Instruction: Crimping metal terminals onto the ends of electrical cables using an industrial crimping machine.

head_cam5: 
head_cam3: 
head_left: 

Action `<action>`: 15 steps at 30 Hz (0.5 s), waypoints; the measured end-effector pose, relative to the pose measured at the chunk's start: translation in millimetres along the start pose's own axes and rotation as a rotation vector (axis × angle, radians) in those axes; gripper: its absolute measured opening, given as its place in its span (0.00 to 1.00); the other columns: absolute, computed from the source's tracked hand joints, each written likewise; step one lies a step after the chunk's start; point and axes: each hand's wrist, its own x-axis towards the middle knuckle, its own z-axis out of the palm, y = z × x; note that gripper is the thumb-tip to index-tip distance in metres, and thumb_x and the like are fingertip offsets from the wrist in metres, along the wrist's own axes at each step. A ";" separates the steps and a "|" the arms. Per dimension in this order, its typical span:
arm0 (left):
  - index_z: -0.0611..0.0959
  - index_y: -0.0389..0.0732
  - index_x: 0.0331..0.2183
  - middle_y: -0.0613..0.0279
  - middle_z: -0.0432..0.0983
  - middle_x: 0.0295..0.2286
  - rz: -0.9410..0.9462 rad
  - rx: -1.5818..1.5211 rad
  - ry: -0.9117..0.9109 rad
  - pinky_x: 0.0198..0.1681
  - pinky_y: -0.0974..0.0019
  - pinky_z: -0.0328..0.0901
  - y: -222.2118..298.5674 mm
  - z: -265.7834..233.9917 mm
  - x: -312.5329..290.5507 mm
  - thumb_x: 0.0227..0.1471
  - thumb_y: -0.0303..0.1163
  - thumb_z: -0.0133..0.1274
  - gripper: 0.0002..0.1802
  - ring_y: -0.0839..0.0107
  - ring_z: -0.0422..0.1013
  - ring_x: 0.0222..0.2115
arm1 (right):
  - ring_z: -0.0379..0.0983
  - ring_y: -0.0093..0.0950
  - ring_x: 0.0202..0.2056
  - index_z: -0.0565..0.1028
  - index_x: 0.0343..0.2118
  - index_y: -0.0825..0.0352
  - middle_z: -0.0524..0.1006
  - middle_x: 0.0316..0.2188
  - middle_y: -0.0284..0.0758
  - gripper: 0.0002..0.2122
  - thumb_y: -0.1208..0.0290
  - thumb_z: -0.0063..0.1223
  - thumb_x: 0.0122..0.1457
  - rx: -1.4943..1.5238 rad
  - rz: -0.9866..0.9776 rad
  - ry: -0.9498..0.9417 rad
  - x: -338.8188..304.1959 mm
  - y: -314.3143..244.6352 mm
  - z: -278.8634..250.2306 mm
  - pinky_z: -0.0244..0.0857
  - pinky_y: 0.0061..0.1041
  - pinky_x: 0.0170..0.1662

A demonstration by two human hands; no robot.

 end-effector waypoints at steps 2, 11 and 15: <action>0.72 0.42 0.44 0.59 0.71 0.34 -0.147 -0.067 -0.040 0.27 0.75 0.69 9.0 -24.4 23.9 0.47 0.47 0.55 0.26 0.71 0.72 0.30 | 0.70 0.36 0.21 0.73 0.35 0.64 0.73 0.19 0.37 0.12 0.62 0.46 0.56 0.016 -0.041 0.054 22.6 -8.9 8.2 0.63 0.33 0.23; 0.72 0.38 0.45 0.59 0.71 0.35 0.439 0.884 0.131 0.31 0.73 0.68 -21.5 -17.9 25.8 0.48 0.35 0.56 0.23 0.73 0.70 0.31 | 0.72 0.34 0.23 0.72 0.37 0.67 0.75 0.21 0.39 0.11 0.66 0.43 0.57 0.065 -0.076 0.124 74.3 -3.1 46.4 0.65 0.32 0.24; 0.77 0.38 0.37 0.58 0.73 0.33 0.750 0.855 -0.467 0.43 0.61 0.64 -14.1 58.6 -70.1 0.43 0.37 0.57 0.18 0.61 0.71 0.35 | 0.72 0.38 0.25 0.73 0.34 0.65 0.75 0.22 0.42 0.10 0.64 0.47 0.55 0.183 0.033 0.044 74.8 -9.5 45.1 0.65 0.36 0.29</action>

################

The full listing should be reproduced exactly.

#### [Solution to this task]
Instruction: Crimping metal terminals onto the ends of electrical cables using an industrial crimping machine.

head_cam5: 
head_cam3: 
head_left: 

Action `<action>`: 15 steps at 30 Hz (0.5 s), waypoints; the measured end-effector pose, relative to the pose measured at the chunk's start: translation in millimetres along the start pose's own axes and rotation as a rotation vector (axis × angle, radians) in those axes; gripper: its absolute measured opening, given as its place in its span (0.00 to 1.00); the other columns: absolute, computed from the source's tracked hand joints, each written likewise; step one lies a step after the chunk's start; point and axes: each hand's wrist, its own x-axis towards the middle knuckle, its own z-axis out of the palm, y = z × x; note that gripper is the thumb-tip to index-tip distance in metres, and thumb_x and the like are fingertip offsets from the wrist in metres, along the wrist's own axes at each step. A ";" separates the steps and a "|" the arms. Per dimension in this order, its typical span:
arm0 (left):
  - index_z: -0.0611..0.0959
  - index_y: -0.0389..0.0732
  - index_x: 0.0331..0.2183
  - middle_y: -0.0613..0.0279
  - middle_z: -0.0432..0.0983
  - middle_x: 0.0295..0.2286
  - rz: -0.9410..0.9462 rad
  - rx: -1.5818..1.5211 rad
  - ry: -0.9117..0.9109 rad
  - pinky_x: 0.0198..0.1681
  - pinky_y: -0.0974..0.0019
  - pinky_z: -0.0328..0.0901
  - y: -222.2118..298.5674 mm
  - z: -265.7834..233.9917 mm
  - x: -312.5329..290.5507 mm
  - thumb_x: 0.0227..0.1471
  - thumb_y: -0.0303..0.1163
  - thumb_z: -0.0133..0.1274
  - gripper: 0.0002..0.1802
  - ring_y: -0.0839..0.0107
  - ring_z: -0.0422..0.1013
  - ring_x: 0.0222..0.2115
arm1 (right):
  - ring_z: -0.0379..0.0983
  - ring_y: -0.0093..0.0950
  - ring_x: 0.0202..0.2056
  - index_z: -0.0565..0.1028
  - index_x: 0.0343..0.2118
  - index_y: -0.0825..0.0352
  - middle_z: -0.0524..0.1006
  - middle_x: 0.0316..0.2188
  - middle_y: -0.0284..0.0758
  - gripper: 0.0002..0.2122
  - thumb_y: -0.1208..0.0290
  - thumb_z: -0.0063..0.1223
  - thumb_x: 0.0122..0.1457
  - rx: -1.4943..1.5238 rad
  - rz: -0.9866..0.9776 rad
  - ry: -0.9498..0.9417 rad
  - x: -338.8188..304.1959 mm
  - y: -314.3143..244.6352 mm
  - z: -278.8634..250.2306 mm
  - pinky_z: -0.0244..0.0857
  - pinky_y: 0.0061..0.1041
  - pinky_x: 0.0170..0.1662

A demonstration by two human hands; no robot.

 end-effector waypoints at steps 2, 11 and 15: <action>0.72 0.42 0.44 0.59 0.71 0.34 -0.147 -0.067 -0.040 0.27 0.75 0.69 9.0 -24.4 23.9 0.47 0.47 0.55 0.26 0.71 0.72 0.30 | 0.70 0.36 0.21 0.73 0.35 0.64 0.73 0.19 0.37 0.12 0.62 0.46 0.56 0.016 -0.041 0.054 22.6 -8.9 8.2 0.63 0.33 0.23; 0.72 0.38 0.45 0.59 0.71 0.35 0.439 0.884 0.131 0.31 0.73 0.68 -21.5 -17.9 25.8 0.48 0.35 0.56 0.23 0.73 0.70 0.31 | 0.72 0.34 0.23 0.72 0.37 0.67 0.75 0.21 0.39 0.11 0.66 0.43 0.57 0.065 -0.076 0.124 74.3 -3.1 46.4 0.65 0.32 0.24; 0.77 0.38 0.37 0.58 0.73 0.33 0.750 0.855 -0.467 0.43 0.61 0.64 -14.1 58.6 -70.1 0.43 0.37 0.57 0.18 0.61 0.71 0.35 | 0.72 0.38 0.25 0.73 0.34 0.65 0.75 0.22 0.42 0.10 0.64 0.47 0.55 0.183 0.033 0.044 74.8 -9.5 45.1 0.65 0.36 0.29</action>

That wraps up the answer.